WHAT TO DO >>
Retype all of the records precisely.

Excerpts from a dataset:
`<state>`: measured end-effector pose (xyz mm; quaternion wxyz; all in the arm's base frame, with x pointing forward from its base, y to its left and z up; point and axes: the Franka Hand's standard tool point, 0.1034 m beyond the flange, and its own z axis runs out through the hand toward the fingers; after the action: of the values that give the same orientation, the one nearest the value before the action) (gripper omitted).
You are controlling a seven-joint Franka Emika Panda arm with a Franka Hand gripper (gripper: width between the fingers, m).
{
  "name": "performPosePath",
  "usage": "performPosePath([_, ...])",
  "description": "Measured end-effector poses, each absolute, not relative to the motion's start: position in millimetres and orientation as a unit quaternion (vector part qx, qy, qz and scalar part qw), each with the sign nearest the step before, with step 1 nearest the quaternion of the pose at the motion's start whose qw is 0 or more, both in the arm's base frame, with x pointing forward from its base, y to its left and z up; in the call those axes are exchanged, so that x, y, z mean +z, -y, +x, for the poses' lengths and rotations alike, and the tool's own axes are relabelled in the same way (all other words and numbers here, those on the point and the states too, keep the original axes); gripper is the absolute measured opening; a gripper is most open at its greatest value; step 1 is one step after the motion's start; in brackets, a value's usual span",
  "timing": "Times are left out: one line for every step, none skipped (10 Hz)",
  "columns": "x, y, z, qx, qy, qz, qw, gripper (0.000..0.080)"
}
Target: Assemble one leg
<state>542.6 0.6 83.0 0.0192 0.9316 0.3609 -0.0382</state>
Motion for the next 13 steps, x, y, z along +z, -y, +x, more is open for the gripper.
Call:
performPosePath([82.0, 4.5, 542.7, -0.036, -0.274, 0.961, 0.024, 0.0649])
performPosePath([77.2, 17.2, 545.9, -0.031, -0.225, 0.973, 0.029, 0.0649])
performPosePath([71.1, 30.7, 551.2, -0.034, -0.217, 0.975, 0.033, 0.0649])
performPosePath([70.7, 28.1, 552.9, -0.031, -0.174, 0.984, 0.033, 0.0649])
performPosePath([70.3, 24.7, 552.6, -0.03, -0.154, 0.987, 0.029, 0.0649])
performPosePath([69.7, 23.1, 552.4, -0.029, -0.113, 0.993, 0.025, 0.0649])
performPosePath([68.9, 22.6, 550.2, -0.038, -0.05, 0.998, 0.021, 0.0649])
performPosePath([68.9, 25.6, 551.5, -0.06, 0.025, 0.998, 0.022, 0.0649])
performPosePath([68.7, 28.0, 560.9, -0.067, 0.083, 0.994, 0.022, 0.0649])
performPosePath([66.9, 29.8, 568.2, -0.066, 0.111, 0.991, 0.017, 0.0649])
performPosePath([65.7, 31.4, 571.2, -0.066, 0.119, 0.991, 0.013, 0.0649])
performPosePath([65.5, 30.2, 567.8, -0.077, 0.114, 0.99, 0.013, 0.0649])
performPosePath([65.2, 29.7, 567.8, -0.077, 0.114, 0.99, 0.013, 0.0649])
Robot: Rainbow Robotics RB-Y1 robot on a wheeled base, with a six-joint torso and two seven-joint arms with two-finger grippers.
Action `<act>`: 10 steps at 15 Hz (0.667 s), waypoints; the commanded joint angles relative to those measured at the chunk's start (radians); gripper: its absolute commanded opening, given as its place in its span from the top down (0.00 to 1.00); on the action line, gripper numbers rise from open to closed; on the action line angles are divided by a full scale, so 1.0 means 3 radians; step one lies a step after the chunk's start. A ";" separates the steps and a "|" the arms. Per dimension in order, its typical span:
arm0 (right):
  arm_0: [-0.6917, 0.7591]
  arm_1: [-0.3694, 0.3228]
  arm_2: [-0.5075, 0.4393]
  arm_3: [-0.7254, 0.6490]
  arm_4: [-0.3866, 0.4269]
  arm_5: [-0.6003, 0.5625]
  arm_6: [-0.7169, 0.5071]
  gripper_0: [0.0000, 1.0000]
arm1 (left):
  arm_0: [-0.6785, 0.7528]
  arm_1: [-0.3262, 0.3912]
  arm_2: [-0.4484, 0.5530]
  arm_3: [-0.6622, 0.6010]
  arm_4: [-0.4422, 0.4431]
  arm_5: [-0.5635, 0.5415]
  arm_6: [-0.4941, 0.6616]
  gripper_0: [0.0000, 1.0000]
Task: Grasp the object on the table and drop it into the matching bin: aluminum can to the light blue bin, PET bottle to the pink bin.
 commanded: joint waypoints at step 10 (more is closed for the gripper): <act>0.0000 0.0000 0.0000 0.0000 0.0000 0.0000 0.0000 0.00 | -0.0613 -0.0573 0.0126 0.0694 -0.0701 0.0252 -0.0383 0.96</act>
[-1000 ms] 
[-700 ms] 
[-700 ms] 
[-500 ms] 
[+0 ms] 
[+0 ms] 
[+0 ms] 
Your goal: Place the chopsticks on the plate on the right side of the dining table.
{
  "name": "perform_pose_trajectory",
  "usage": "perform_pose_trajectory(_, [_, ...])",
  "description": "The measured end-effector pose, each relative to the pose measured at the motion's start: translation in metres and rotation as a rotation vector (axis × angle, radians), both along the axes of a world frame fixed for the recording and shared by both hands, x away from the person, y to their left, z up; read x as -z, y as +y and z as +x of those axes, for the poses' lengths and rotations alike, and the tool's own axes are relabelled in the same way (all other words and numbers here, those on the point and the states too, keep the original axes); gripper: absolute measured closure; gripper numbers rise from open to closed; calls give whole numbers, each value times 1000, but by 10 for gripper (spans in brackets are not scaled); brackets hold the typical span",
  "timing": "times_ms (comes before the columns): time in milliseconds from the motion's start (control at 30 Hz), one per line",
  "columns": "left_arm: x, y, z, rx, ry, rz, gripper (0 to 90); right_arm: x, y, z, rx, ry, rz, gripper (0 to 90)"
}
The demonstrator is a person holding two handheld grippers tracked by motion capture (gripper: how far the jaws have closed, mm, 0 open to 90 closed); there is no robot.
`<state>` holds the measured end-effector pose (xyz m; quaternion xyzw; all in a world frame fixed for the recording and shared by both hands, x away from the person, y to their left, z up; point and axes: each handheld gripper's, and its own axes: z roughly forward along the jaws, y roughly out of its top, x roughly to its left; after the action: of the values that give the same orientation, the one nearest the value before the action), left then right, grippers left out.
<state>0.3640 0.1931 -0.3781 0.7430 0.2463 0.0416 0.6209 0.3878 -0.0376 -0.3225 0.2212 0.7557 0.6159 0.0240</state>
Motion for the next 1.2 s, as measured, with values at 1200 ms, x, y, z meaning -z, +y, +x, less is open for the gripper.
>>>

RESPONSE FOR THIS EXERCISE >>
`<state>`: measured end-effector pose (xyz mm; quaternion wxyz; all in the arm's base frame, with x pointing forward from its base, y to its left and z up; point and axes: the Franka Hand's standard tool point, 0.1034 m beyond the flange, and its own z axis runs out through the hand toward the fingers; after the action: of the values that give the same orientation, the one nearest the value before the action) (gripper omitted).
You are controlling a seven-joint Franka Emika Panda arm with a Franka Hand gripper (gripper: width between the fingers, m).
{
  "name": "performPosePath",
  "usage": "performPosePath([_, ...])",
  "description": "Measured end-effector poses, each absolute, not relative to the motion's start: position in millimetres and orientation as a unit quaternion (vector part qx, qy, qz and scalar part qw), each with the sign nearest the step before, with step 1 nearest the quaternion of the pose at the motion's start whose qw is 0 or more, both in the arm's base frame, with x pointing forward from its base, y to its left and z up; in the call those axes are exchanged, so that x, y, z mean +z, -y, +x, for the poses' lengths and rotations alike, and the tool's own axes are relabelled in the same way (all other words and numbers here, those on the point and the states too, keep the original axes); gripper is the absolute measured opening; a gripper is most open at its greatest value; step 1 is one step after the motion's start; in brackets, a value's usual span",
  "timing": "Times are left out: one line for every step, none skipped (10 Hz)",
  "columns": "x, y, z, qx, qy, qz, qw, gripper (0.000..0.080)"
}
Target: Assemble one leg
<state>542.6 0.6 83.0 0.0192 0.9316 0.3609 -0.0382</state>
Motion for the next 13 steps, x, y, z along +z, -y, +x, more is open for the gripper.
Call:
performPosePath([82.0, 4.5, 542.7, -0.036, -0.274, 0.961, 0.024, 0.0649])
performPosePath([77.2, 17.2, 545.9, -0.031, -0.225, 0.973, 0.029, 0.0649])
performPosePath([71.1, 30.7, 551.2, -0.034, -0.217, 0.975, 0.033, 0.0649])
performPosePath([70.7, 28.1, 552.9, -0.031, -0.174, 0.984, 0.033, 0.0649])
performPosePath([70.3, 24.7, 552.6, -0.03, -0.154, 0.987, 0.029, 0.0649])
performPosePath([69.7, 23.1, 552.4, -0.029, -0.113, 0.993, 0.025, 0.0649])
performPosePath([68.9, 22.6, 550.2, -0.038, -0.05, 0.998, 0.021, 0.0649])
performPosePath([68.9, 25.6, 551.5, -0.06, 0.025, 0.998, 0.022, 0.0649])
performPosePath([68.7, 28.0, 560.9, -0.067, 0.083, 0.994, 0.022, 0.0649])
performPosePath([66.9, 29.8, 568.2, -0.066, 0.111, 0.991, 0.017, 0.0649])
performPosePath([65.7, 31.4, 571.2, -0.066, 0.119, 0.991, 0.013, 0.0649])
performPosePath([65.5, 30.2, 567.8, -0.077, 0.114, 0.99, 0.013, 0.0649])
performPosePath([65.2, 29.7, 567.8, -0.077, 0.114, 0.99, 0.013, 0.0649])
Robot: Rainbow Robotics RB-Y1 robot on a wheeled base, with a six-joint torso and two seven-joint arms with two-finger grippers.
Action `<act>`: 10 steps at 15 Hz (0.667 s), waypoints; the commanded joint angles relative to those measured at the chunk's start (radians); gripper: its absolute commanded opening, given as its place in its span from the top down (0.00 to 1.00); on the action line, gripper numbers rise from open to closed; on the action line angles are divided by a full scale, so 1.0 means 3 radians; step one lies a step after the chunk's start. A ";" separates the steps and a "|" the arms. Per dimension in order, its typical span:
arm0 (right):
  arm_0: [-0.6917, 0.7591]
  arm_1: [-0.3694, 0.3228]
  arm_2: [-0.5075, 0.4393]
  arm_3: [-0.7254, 0.6490]
  arm_4: [-0.3866, 0.4269]
  arm_5: [-0.6003, 0.5625]
  arm_6: [-0.7169, 0.5071]
  gripper_0: [0.0000, 1.0000]
arm1 (left):
  arm_0: [-0.6785, 0.7528]
  arm_1: [-0.3262, 0.3912]
  arm_2: [-0.4484, 0.5530]
  arm_3: [-0.6622, 0.6010]
  arm_4: [-0.4422, 0.4431]
  arm_5: [-0.5635, 0.5415]
  arm_6: [-0.4941, 0.6616]
  gripper_0: [0.0000, 1.0000]
Task: Grasp the object on the table and drop it into the matching bin: aluminum can to the light blue bin, PET bottle to the pink bin.
 commanded: joint waypoints at step 10 (more is closed for the gripper): <act>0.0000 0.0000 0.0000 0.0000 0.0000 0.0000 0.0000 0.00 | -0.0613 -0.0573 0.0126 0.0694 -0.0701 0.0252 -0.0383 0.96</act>
[-1000 ms] 
[-700 ms] 
[-700 ms] 
[-500 ms] 
[+0 ms] 
[+0 ms] 
[+0 ms] 
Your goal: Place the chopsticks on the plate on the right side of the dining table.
{
  "name": "perform_pose_trajectory",
  "usage": "perform_pose_trajectory(_, [_, ...])",
  "description": "The measured end-effector pose, each relative to the pose measured at the motion's start: translation in metres and rotation as a rotation vector (axis × angle, radians), both along the axes of a world frame fixed for the recording and shared by both hands, x away from the person, y to their left, z up; read x as -z, y as +y and z as +x of those axes, for the poses' lengths and rotations alike, and the tool's own axes are relabelled in the same way (all other words and numbers here, those on the point and the states too, keep the original axes); gripper: absolute measured closure; gripper numbers rise from open to closed; calls give whole numbers, each value times 1000, but by 10 for gripper (spans in brackets are not scaled); brackets hold the typical span",
  "timing": "times_ms (comes before the columns): time in milliseconds from the motion's start (control at 30 Hz), one per line",
  "columns": "left_arm: x, y, z, rx, ry, rz, gripper (0 to 90); right_arm: x, y, z, rx, ry, rz, gripper (0 to 90)"
}
The demonstrator is a person holding two handheld grippers tracked by motion capture (gripper: how far the jaws have closed, mm, 0 open to 90 closed); there is no robot.
`<state>` holds the measured end-effector pose (xyz m; quaternion xyzw; all in a world frame fixed for the recording and shared by both hands, x away from the person, y to their left, z up; point and axes: each handheld gripper's, and its own axes: z roughly forward along the jaws, y roughly out of its top, x roughly to its left; after the action: of the values that give the same orientation, the one nearest the value before the action), left then right, grippers left out.
<state>0.3640 0.1931 -0.3781 0.7430 0.2463 0.0416 0.6209 0.3878 -0.0376 -0.3225 0.2212 0.7557 0.6159 0.0240</state>
Motion for the next 1.2 s, as measured, with values at 1200 ms, x, y, z meaning -z, +y, +x, less is open for the gripper.
>>>

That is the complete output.